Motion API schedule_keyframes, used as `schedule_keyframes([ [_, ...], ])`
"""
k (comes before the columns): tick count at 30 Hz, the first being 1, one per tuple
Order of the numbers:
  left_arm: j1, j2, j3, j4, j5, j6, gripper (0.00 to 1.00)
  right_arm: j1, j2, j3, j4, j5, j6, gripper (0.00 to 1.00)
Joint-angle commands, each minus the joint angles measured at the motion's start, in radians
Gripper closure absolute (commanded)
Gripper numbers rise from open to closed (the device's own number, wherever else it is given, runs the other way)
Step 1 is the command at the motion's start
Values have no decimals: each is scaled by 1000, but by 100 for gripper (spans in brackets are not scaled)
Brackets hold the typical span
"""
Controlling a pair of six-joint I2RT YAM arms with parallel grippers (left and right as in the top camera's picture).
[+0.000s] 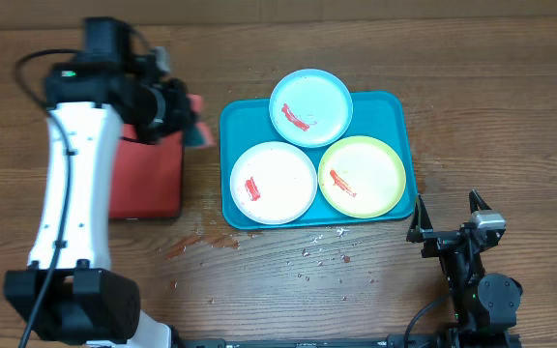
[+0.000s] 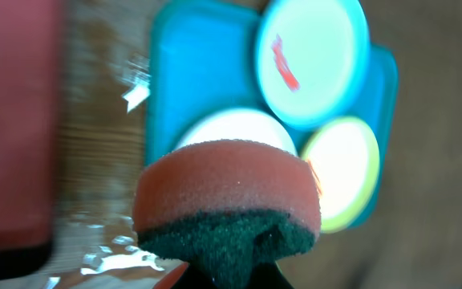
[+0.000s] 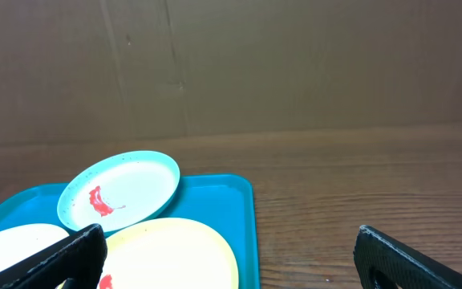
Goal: Clean dirty plates on tray and stack at the side
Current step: 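Lift the sponge with the left gripper and carry it to the white plate, then reach the right gripper to the white plate rim and grasp it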
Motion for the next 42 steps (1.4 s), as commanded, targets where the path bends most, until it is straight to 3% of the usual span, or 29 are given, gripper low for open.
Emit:
schedule_keyframes([
  [1, -162, 12, -104, 84, 15, -79, 96, 6, -6, -10, 8, 6, 4, 0],
  [5, -296, 17, -214, 197, -197, -259, 96, 6, -6, -10, 8, 6, 4, 0],
  [15, -505, 23, -444, 475, -564, -539, 96, 6, -6, -10, 8, 6, 3, 0],
  [19, -537, 24, -515, 595, -559, -622, 96, 6, -6, -10, 8, 6, 3, 0],
  [26, -571, 67, -549, 715, -559, -643, 96, 6, -6, -10, 8, 6, 3, 0],
  [35, -575, 169, -549, 722, -559, -642, 95, 6, -6, -10, 8, 6, 3, 0],
  [39, -575, 174, -549, 713, -559, -642, 86, 6, -6, -10, 12, 68, -4, 0],
  [42, -575, 174, -549, 713, -559, -638, 90, 6, -6, -10, 8, 80, -4, 0],
])
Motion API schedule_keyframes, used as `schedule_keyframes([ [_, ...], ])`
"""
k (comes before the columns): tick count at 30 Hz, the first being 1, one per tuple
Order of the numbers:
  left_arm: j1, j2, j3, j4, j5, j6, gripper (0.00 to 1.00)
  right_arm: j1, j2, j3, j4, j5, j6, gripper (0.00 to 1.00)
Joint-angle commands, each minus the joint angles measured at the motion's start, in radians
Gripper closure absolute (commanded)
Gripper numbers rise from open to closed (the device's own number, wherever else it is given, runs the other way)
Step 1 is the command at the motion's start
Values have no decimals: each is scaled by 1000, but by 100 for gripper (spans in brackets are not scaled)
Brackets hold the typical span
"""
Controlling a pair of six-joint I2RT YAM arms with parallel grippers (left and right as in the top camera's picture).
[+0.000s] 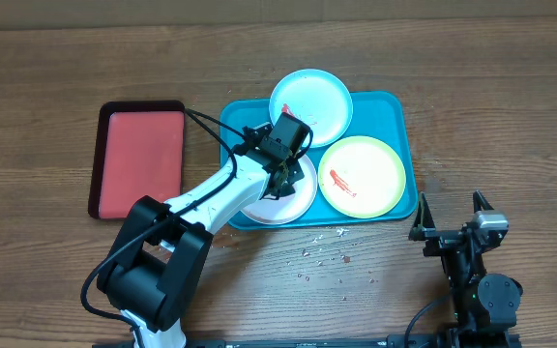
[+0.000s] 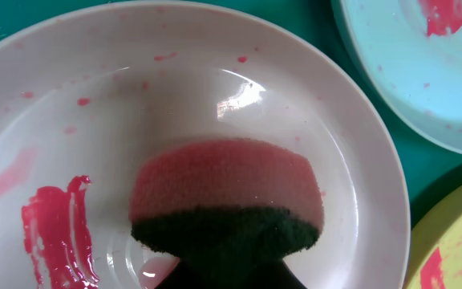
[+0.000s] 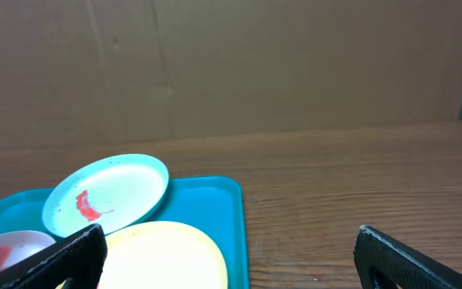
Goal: Clean dirty plates on tray and stack at the side
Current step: 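Reach the right gripper to the white plate rim and grasp it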
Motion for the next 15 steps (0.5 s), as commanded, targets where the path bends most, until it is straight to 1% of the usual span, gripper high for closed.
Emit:
schedule_keyframes([
  [1, -2, 6, -2, -2, -24, 1, 94, 6, -6, -10, 6, 40, -4, 0],
  [2, -2, 6, -2, -3, -25, 5, 96, 6, -6, -10, 6, 40, -4, 0],
  [4, -2, 6, -2, -4, -25, 19, 96, 6, -6, -10, 35, 33, -1, 0],
  [7, -2, 6, -2, -4, -26, 30, 96, 7, -6, -10, 99, -74, 67, 0],
  [9, -1, 6, -2, -3, -26, 29, 94, 7, -6, -10, 203, -138, 129, 0],
  [11, -1, 6, -2, -3, -26, 29, 87, 7, -6, -10, 325, -238, 169, 0],
  [14, -1, 6, -2, -5, -26, 30, 83, 7, -6, -1, 521, -301, 163, 0],
  [15, -1, 6, -2, -6, -27, 30, 82, 6, -6, 11, 541, -297, 155, 0],
])
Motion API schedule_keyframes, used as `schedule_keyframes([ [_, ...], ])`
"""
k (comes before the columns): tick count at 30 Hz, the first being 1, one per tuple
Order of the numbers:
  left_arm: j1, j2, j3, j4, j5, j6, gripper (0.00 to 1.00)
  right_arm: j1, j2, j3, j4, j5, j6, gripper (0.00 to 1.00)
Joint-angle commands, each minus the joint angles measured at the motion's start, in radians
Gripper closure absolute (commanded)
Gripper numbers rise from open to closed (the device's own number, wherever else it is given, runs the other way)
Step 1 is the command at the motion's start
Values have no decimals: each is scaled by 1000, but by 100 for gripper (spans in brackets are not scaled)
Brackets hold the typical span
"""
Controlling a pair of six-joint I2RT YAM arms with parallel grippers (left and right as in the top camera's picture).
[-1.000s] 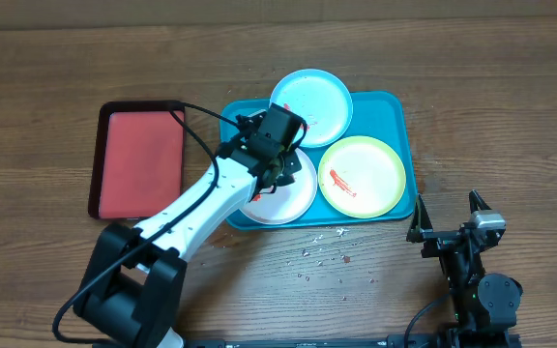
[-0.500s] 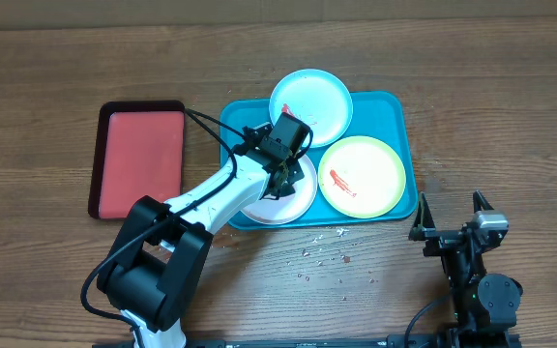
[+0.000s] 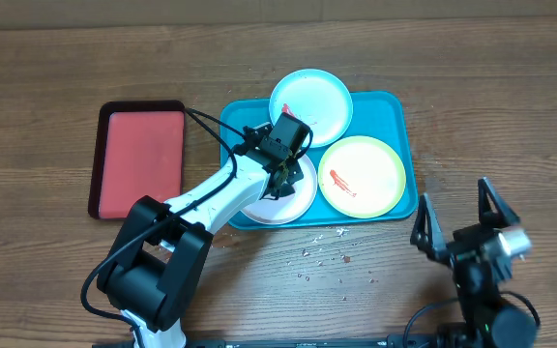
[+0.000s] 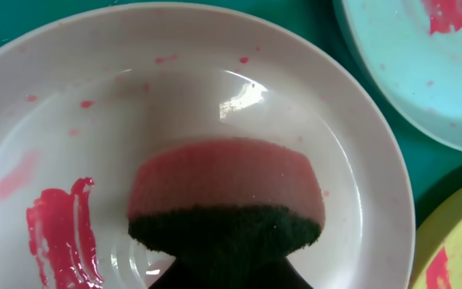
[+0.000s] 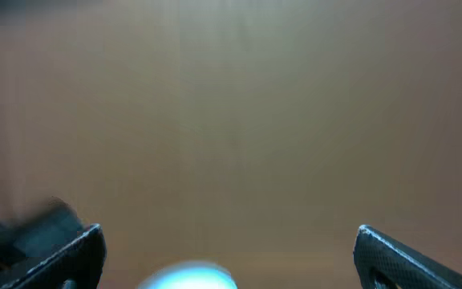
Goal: Clean dirty plates on tray and stack at the side
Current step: 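Reach the right gripper to the white plate rim and grasp it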
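A blue tray (image 3: 399, 111) holds three plates smeared with red: a white plate (image 3: 257, 201), a light blue plate (image 3: 312, 101) and a yellow-green plate (image 3: 366, 179). My left gripper (image 3: 284, 166) is shut on an orange sponge with a dark green scrub side (image 4: 227, 181). The sponge rests on the middle of the white plate (image 4: 359, 160), to the right of a thick red smear (image 4: 54, 233). My right gripper (image 3: 455, 211) stands open near the table's front right, off the tray. Its blurred wrist view shows only the top of the light blue plate (image 5: 187, 277).
A dark-rimmed red tray (image 3: 141, 159) lies left of the blue tray. Crumbs and wet spots (image 3: 327, 256) dot the wood in front of the blue tray. A cardboard wall (image 5: 239, 104) stands at the back.
My right gripper has tilted upward, so its view now shows mostly the cardboard wall, blurred. My left gripper with the sponge has barely shifted on the white plate.
My left gripper first held the sponge over the red tray. Then it was between the red tray and the blue tray. Then the sponge sat on the white plate, where it remains. My right gripper stayed open at the front right and has now tilted up.
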Motion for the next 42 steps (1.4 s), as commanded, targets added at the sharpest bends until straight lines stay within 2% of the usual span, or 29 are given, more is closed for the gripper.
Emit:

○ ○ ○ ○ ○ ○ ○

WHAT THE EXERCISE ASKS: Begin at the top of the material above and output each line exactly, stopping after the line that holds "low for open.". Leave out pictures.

EXPECTED ANSWER:
Motion API schedule_keyframes, used as `schedule_keyframes([ [_, ...], ])`
"""
k (comes before the columns): tick count at 30 Hz, the first being 1, one per tuple
Order of the numbers:
  left_arm: j1, j2, j3, j4, j5, j6, gripper (0.00 to 1.00)
  right_arm: j1, j2, j3, j4, j5, j6, gripper (0.00 to 1.00)
Joint-angle commands, each minus the joint angles measured at the motion's start, in radians
Gripper closure absolute (commanded)
Gripper numbers rise from open to closed (the device's own number, wherever else it is given, runs the other way)
Step 1 is the command at the motion's start
Values have no decimals: each is scaled by 1000, but by 100 for gripper (spans in brackets are not scaled)
Brackets hold the typical span
"""
Controlling a pair of six-joint I2RT YAM arms with parallel grippers (left and right as in the top camera's picture).
[+0.000s] 
[+0.000s] 
[+0.000s] 
Goal: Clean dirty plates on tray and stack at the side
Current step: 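Lift the sponge with the left gripper and carry it to the white plate, then reach the right gripper to the white plate rim and grasp it
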Motion for the next 42 steps (1.4 s), as commanded, targets where the path bends most, until it is straight to 3% of the usual span, or 29 are given, gripper low for open.

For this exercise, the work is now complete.